Data shown —
········

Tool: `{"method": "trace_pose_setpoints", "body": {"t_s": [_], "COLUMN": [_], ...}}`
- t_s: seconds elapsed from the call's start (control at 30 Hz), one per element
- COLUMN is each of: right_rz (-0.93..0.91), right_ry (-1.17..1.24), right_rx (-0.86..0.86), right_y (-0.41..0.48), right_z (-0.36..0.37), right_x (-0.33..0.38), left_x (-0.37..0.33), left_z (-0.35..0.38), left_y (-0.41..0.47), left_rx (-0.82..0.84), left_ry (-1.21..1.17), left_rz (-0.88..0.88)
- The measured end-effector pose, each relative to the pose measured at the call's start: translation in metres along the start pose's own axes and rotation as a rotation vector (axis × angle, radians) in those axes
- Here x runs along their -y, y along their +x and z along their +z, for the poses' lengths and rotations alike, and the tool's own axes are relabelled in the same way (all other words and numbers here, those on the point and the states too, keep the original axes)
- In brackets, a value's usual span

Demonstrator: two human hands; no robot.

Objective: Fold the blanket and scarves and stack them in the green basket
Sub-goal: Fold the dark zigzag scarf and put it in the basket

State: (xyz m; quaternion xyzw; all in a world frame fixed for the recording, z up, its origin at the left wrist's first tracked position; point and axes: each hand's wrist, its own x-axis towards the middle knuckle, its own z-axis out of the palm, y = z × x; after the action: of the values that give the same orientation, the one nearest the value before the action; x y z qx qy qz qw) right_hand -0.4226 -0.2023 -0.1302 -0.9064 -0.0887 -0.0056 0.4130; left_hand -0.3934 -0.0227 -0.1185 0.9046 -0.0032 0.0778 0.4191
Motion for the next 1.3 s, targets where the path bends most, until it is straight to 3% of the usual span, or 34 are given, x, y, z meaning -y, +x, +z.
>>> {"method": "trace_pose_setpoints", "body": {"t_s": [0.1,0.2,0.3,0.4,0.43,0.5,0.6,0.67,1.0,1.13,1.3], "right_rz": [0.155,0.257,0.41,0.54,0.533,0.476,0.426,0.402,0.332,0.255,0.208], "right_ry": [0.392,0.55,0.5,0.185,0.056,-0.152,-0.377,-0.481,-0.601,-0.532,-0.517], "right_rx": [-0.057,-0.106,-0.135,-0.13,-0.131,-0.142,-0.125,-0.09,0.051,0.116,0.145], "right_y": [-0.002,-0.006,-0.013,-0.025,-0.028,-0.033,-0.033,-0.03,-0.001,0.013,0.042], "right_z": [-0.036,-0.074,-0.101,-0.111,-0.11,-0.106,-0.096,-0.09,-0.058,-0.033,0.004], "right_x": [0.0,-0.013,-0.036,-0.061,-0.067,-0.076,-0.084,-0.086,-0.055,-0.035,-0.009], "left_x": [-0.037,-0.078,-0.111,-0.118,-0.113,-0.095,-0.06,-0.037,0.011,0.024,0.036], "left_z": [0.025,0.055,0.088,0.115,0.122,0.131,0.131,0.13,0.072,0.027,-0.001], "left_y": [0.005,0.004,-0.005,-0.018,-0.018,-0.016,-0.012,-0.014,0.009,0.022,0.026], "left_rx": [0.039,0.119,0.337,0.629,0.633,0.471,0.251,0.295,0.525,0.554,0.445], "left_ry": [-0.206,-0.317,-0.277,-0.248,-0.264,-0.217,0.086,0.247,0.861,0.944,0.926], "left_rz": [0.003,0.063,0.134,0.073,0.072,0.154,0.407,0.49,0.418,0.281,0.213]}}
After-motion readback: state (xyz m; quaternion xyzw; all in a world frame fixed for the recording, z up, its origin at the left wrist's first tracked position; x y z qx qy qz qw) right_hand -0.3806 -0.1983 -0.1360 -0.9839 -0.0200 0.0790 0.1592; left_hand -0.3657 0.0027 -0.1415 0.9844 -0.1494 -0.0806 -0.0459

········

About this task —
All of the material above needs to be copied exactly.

Exercise solution —
Tool: `{"method": "trace_pose_setpoints", "body": {"t_s": [_], "COLUMN": [_], ...}}`
- t_s: seconds elapsed from the call's start (control at 30 Hz), one per element
- COLUMN is each of: right_rz (-0.93..0.91), right_ry (-1.17..1.24), right_rx (-0.86..0.86), right_y (-0.41..0.48), right_z (-0.36..0.37), right_x (-0.33..0.38), left_x (-0.37..0.33), left_z (-0.35..0.38), left_y (-0.41..0.47), left_rx (-0.82..0.84), left_ry (-1.21..1.17), left_rz (-0.88..0.88)
- The measured end-effector pose, each relative to the pose measured at the call's start: translation in metres along the start pose's own axes and rotation as a rotation vector (axis × angle, radians) in those axes
- Here x runs along their -y, y along their +x and z along their +z, for the poses' lengths and rotations alike, and the tool's own axes are relabelled in the same way (all other words and numbers here, those on the point and the states too, keep the original axes)
- In brackets, a value's usual span

Demonstrator: two human hands; no robot.

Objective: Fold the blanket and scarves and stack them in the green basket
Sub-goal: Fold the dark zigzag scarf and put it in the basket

State: (xyz m; quaternion xyzw; all in a world frame fixed for the recording, z up, its origin at the left wrist's first tracked position; point and axes: each hand's wrist, its own x-axis towards the middle knuckle, its own z-axis out of the palm, y = z × x; after the action: of the values that give the same orientation, the one nearest the value before the action; x y z qx qy qz qw) right_hand -0.4226 -0.2023 -0.1302 -0.9064 -0.0887 -0.0056 0.4130; left_hand -0.3934 -0.0227 -0.1185 0.9046 -0.0032 0.0778 0.4191
Motion for the next 1.3 s, targets where the path bends most, until it is straight to 3% of the usual span, or 34 are given, x, y, z meaning -y, +x, +z.
>>> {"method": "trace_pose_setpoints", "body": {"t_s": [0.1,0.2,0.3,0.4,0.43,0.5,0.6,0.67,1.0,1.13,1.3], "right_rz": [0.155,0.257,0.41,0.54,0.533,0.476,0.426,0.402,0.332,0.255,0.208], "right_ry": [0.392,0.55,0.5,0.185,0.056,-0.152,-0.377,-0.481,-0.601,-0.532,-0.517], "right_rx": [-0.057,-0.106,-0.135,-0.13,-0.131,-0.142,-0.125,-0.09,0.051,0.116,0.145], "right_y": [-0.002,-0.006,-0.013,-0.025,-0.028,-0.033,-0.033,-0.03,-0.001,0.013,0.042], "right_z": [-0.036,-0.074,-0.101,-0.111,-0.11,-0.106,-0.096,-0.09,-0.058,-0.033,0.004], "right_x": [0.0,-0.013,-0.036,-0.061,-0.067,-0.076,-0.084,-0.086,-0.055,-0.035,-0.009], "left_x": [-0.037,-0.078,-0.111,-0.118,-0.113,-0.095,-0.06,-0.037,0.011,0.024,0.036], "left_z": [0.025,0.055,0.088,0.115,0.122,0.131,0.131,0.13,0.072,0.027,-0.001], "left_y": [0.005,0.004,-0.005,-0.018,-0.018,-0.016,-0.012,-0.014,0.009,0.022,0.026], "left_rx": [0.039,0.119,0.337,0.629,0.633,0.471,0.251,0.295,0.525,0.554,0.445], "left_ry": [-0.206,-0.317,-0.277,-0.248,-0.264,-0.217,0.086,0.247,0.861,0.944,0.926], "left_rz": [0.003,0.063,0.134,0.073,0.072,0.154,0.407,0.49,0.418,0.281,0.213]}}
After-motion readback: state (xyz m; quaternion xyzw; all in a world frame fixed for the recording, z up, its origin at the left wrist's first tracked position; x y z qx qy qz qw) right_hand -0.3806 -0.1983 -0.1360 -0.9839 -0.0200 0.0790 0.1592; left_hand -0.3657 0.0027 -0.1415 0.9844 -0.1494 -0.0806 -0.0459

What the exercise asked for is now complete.